Monday 17 March 2014

038. Release of E-Health Implications And Patient Data Theft.




Await release of this book



E-HEALTH IMPLICATIONS

AND MEDICAL DATA THEFT



To be released internationally



Author: P.S.Remesh Chandran

From this book:


* In the present circumstances, without internet there is no e-health. When internet fails, e-health fails. Even intra-institutional communications would come to a stop, nothing to say about inter-national communications and counseling. So, e-health is something which is totally dependent on and at the mercy of internet. Conventional health record storage and health care administering systems do not have this disadvantage or handicap. They have functioned smoothly or at least uninterruptedly, even during terrible war periods. Today, in times of international political and geographical turmoil like wars, it would be the digital communication systems of countries which would be the first attacked, destructed or hacked into. Each country has whole armies of experts for doing this. 

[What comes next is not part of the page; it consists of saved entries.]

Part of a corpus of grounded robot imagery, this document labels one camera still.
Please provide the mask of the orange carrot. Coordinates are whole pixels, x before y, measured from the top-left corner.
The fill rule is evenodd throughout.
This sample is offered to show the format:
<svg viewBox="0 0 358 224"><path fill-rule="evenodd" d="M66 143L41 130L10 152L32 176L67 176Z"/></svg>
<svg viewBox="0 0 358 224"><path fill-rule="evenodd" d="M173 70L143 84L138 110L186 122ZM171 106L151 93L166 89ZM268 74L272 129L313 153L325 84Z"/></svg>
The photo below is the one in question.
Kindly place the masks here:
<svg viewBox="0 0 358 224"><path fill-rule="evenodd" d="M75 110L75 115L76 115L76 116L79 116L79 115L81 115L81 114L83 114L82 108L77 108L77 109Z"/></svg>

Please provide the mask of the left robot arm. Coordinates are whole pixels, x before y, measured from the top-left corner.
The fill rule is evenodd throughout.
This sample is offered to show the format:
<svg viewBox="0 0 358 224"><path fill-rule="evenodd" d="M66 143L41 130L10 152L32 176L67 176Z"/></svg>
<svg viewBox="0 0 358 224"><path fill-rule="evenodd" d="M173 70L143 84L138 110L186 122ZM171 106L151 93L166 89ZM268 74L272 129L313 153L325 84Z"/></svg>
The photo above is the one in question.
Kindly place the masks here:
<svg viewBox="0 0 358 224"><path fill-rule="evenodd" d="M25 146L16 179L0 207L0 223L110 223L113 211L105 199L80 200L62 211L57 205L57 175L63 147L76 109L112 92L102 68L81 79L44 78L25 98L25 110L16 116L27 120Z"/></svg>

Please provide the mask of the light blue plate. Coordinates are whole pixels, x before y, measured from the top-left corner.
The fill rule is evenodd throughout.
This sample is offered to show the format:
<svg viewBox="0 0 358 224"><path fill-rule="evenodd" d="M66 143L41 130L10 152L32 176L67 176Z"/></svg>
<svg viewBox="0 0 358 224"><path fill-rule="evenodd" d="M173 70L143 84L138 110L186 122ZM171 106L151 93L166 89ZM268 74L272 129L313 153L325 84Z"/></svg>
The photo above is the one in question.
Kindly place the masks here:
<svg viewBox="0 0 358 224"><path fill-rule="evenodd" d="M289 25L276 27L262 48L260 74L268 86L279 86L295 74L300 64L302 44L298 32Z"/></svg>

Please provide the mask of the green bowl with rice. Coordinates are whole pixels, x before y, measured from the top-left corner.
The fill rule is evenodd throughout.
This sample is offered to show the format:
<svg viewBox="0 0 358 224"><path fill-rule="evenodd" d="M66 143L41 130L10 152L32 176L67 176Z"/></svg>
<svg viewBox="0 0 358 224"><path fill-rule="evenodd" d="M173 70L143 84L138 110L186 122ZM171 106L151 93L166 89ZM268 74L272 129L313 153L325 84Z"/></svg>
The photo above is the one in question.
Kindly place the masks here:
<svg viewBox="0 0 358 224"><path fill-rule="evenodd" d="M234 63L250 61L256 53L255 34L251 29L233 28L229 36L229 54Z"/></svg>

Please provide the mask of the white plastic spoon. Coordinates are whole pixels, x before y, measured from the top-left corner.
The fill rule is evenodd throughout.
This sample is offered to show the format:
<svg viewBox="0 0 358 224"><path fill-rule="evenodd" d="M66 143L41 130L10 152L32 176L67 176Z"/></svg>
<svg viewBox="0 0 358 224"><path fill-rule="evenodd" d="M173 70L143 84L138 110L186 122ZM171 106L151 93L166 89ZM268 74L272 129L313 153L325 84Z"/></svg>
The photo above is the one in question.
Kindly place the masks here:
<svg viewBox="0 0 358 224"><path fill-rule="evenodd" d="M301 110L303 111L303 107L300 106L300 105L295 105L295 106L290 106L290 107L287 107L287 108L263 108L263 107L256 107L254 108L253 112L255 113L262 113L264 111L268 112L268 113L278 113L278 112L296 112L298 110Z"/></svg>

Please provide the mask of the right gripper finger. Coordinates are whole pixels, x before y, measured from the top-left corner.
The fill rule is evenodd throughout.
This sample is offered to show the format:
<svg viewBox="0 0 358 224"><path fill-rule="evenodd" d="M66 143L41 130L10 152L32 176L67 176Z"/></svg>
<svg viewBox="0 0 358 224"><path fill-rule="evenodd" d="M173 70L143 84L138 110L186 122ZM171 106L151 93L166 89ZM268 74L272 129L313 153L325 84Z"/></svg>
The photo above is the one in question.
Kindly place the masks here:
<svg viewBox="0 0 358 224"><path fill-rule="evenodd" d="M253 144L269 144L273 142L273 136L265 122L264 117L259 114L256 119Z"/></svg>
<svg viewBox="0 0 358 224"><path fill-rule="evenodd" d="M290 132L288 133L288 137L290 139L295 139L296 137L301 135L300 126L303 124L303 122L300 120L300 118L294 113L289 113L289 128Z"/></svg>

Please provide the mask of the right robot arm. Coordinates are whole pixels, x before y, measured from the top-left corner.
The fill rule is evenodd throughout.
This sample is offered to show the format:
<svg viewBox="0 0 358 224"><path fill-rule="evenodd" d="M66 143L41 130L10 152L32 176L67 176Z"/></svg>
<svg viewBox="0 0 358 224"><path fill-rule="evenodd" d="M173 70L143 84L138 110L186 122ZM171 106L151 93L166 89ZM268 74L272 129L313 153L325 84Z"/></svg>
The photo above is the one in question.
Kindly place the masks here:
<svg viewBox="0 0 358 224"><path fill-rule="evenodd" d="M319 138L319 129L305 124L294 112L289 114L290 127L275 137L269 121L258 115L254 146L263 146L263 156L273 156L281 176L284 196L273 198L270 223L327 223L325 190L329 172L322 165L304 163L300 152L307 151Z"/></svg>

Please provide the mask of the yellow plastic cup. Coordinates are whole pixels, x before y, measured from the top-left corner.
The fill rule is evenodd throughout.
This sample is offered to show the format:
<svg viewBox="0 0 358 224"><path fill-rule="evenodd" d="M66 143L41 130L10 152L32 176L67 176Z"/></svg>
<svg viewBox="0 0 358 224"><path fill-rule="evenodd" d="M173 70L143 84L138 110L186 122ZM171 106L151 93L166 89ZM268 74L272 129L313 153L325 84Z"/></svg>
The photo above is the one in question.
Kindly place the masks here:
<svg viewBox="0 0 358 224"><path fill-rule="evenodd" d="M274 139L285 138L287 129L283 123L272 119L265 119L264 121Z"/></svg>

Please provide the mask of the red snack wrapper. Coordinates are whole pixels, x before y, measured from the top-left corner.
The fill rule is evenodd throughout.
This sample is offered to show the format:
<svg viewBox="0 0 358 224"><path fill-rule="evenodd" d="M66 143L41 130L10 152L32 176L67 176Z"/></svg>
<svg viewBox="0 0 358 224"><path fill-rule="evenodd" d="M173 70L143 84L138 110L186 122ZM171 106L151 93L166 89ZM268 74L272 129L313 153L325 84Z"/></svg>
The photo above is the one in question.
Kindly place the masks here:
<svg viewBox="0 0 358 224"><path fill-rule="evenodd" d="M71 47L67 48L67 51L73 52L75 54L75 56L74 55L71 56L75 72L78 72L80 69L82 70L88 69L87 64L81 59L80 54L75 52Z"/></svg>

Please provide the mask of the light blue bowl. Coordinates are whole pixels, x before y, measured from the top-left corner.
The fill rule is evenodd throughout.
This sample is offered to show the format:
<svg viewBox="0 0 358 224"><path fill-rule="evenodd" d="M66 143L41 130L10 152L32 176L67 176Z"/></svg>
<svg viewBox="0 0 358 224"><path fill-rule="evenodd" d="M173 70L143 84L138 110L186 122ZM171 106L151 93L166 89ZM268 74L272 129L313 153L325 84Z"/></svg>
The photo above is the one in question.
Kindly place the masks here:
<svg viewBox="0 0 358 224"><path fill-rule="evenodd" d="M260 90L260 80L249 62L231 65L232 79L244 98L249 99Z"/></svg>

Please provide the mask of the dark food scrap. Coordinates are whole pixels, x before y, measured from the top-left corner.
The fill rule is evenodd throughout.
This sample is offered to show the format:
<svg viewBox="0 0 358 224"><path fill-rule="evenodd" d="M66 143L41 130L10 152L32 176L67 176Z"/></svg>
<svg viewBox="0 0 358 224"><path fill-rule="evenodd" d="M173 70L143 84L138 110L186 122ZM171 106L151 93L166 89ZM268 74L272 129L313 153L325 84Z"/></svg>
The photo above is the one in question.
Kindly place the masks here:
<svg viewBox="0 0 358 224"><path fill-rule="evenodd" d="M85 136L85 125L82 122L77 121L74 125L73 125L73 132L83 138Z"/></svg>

* Storing patient data electronically in the cyber space and prescribing by online is the concept of e-health. Recruiting, training and retaining technically advanced employees, purchasing and maintaining advanced equipment and setting up and maintaining a nation-wide system with all primary health care centres connected and updated need a huge budget of course, which only a few countries in this world can afford. Countries which cannot guarantee 24 hours’ uninterrupted power supply year-round and countries with no electricity at all needn’t even think about it. 


* Privacy of patient records and confidentiality of data has always been a concern while implementing e-health projects for which none has come up with a satisfactory solution till date. Once data leaves an archive and takes its flight along the online route, no one has been able to guarantee its privacy and confidentiality. That is why e-health is not enjoying wide acceptance and many orthodox and wise countries are staying away from this development. A responsible e-health manager ensures the flow of insecure diagnostic information and secure patient information. 


* E-Health is not a substitute for health care but only a digital system for recording, storing and retrieving medical data and monitoring health care of citizens. A virtual wound can be treated remotely and digitally but what about a physical bleeding wound? Perhaps a time may come when wounds could be laser-cauterized remotely but not anytime in the near future.